Interprete: Marco Aspride

Voice over: Nello Provenzano

Regia: Riccardo Pisani

Produzione: Contestualmenteatro

 

Il progetto scenico è incentrato sulla figura di Diego Armando Maradona nella sua complessità in

quanto Diego è tante cose: il più grande calciatore di sempre, uno degli sportivi più famosi al mondo,

un rivoluzionario, un uomo generoso, una persona travolta dalle proprie debolezze, una figura

scomoda al potere, un napoletano nato per sbaglio in Argentina. Tutte queste sfumature, che lo

rendono unico, hanno fatto di lui una leggenda già in vita, destinata a perpetuarsi nel tempo.

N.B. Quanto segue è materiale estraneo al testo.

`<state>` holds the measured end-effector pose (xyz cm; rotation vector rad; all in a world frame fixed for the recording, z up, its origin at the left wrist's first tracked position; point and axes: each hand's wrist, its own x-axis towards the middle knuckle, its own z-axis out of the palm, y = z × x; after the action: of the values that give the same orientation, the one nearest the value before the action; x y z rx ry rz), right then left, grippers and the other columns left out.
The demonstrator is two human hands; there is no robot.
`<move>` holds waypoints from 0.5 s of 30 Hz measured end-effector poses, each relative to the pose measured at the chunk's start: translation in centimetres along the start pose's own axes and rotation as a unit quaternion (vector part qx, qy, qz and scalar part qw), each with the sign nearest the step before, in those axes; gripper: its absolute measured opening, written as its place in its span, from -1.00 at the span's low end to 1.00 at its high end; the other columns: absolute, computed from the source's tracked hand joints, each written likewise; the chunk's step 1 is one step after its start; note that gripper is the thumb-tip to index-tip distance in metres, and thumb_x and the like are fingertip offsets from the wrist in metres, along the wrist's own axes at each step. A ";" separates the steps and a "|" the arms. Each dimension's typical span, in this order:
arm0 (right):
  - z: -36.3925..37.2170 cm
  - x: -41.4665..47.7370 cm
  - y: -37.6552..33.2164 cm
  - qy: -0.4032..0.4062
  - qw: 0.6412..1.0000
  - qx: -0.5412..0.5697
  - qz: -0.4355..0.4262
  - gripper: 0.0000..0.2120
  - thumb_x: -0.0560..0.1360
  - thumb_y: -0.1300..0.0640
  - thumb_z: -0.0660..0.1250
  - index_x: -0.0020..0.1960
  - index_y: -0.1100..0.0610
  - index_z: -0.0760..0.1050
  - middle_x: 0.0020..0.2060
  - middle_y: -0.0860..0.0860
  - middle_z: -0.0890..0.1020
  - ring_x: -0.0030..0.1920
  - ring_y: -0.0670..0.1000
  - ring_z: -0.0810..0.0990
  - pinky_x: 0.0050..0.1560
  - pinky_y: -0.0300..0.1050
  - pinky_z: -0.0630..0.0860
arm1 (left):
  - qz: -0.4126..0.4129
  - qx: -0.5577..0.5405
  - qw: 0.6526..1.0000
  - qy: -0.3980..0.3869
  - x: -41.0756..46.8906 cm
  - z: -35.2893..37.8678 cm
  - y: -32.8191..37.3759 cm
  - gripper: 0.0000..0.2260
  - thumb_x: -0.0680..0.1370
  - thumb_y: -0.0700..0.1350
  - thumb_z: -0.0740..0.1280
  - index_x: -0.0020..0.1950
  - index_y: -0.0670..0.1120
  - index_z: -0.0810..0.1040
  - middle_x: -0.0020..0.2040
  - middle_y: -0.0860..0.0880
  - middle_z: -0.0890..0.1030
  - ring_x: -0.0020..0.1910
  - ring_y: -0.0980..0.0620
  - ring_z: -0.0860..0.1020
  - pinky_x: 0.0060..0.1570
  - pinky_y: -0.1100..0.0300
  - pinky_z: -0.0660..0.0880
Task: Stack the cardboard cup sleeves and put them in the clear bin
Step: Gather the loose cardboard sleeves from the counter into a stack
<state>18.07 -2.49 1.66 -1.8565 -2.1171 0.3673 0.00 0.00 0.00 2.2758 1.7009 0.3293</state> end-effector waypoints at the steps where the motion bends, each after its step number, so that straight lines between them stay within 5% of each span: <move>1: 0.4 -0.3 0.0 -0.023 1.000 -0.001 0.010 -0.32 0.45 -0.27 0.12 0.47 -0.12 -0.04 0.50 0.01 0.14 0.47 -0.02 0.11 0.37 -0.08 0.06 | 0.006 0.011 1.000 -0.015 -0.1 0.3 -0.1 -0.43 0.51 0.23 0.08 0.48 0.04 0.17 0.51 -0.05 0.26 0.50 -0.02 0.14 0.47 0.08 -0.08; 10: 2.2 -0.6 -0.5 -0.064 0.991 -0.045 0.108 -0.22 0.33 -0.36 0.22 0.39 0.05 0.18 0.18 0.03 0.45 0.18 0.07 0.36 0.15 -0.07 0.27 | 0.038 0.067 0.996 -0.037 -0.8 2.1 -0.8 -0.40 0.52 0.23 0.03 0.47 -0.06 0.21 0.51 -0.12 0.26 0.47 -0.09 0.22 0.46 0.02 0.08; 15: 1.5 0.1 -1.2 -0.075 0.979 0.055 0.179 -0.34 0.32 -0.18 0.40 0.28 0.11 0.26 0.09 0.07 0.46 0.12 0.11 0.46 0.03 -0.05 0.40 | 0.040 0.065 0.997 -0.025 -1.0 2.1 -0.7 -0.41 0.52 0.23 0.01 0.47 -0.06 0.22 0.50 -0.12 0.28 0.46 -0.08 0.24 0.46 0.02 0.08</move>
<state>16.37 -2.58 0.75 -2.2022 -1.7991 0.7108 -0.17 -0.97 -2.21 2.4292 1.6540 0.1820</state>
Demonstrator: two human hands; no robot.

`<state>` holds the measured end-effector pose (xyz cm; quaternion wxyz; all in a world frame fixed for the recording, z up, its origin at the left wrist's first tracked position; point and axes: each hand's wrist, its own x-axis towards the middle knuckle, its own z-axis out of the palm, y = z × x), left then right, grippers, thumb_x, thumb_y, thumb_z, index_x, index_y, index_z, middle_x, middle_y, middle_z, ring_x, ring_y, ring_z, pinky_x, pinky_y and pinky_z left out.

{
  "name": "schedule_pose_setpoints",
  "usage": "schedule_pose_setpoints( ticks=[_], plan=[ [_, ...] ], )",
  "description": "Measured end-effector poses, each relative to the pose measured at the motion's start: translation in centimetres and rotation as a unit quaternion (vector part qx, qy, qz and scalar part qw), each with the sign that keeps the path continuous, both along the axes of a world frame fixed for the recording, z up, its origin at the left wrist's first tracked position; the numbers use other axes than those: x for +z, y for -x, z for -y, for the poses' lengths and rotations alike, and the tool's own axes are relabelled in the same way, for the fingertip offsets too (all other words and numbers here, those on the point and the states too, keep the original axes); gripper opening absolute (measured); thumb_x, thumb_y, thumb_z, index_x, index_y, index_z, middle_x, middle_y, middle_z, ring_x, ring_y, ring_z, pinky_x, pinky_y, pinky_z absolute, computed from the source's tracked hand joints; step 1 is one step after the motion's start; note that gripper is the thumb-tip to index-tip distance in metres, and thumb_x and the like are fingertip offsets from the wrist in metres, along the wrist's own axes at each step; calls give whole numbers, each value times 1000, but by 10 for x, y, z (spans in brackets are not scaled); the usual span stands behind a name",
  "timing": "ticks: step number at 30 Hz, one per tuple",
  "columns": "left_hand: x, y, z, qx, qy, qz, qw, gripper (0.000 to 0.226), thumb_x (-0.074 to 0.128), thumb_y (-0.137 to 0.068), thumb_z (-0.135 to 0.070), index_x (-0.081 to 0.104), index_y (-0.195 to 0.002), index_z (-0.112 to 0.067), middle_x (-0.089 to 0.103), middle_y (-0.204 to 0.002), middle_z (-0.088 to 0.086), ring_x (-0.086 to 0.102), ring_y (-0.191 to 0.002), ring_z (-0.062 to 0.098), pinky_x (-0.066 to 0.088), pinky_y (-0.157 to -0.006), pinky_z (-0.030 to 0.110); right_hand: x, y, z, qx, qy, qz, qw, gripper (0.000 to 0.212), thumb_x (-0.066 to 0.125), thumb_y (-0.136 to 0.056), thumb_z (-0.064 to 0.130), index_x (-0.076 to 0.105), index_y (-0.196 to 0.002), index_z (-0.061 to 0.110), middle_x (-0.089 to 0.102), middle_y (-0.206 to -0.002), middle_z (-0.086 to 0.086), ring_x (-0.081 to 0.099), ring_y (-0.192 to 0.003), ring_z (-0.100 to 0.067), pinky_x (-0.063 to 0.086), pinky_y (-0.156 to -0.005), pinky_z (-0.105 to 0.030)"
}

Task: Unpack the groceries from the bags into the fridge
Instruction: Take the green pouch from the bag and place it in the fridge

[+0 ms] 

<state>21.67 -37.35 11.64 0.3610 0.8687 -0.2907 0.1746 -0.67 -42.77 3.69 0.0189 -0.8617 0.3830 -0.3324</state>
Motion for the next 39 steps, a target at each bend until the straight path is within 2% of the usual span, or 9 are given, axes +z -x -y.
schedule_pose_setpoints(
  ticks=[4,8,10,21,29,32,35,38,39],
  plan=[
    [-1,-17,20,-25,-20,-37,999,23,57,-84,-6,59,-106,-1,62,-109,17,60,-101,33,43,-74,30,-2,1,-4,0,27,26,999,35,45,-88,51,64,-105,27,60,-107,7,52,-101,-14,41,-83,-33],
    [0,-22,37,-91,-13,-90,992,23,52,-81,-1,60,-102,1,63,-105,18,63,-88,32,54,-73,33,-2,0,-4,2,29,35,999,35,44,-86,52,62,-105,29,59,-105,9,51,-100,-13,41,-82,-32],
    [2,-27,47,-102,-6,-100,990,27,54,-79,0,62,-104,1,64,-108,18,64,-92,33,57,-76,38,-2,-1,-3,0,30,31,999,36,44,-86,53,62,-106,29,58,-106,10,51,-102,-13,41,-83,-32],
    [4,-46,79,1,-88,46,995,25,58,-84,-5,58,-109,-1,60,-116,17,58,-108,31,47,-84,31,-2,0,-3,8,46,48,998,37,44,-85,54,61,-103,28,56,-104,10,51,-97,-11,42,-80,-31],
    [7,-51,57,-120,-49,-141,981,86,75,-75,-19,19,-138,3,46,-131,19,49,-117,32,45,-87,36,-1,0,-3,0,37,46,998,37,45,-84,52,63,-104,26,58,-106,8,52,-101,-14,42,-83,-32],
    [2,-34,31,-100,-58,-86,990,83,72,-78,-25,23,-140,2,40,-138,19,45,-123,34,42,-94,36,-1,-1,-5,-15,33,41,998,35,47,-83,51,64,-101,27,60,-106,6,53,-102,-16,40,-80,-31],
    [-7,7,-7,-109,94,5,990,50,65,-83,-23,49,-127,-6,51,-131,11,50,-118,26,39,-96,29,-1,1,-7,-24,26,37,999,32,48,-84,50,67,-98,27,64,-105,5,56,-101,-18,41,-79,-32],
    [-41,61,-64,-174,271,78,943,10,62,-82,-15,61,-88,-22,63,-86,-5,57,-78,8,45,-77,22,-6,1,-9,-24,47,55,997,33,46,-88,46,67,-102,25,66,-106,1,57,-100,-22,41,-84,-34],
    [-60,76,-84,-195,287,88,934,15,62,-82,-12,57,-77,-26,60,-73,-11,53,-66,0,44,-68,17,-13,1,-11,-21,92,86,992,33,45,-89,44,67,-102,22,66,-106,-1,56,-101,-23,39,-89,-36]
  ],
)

Quello che più ci interessa è la sua condizione di uomo libero, capace di affrontare a testa alta la

vita e capace di ammettere i propri errori. Maradona è uno dei tanti scugnizzi di Villa Fiorito con in

tasca due sogni “giocare il mondiale e vincerlo” e crescendo ha sempre mantenuto quella promessa

fatta a se stesso così come tutte le altre promesse fatte, sia dentro che fuori dal campo. Un uomo

che si è fatto voler bene e che ha avuto il coraggio di rispondere colpo su colpo a chi voleva vederlo

cadere in disgrazia.

Solo una volta el Diego ha mostrato il fianco, offrendosi in sacrificio agli avvoltoi che da sempre,

volando minacciosi sulla sua testa, hanno segnato il corso della sua vita. Ma anche quando tutto il

mondo gli è crollato sotto i piedi, Diego non ha mai trascinato chi gli stava accanto nel baratro che

si era spalancato e, come lui stesso più volte ha affermato, in fin dei conti ha fatto del male solo a

se stesso, senza fare danno agli altri. Ciononostante ha pagato un conto molto più salato del dovuto.

Una volta Muhammad Alì, ha detto “Dentro un ring o fuori, non c’è niente di male a cadere, è

sbagliato rimanere a terra” e Diego era esattamente così, una forza inarrestabile, nata dalla fame e

dal nulla che, dopo ogni caduta, ha sempre trovato la forza di rialzarsi.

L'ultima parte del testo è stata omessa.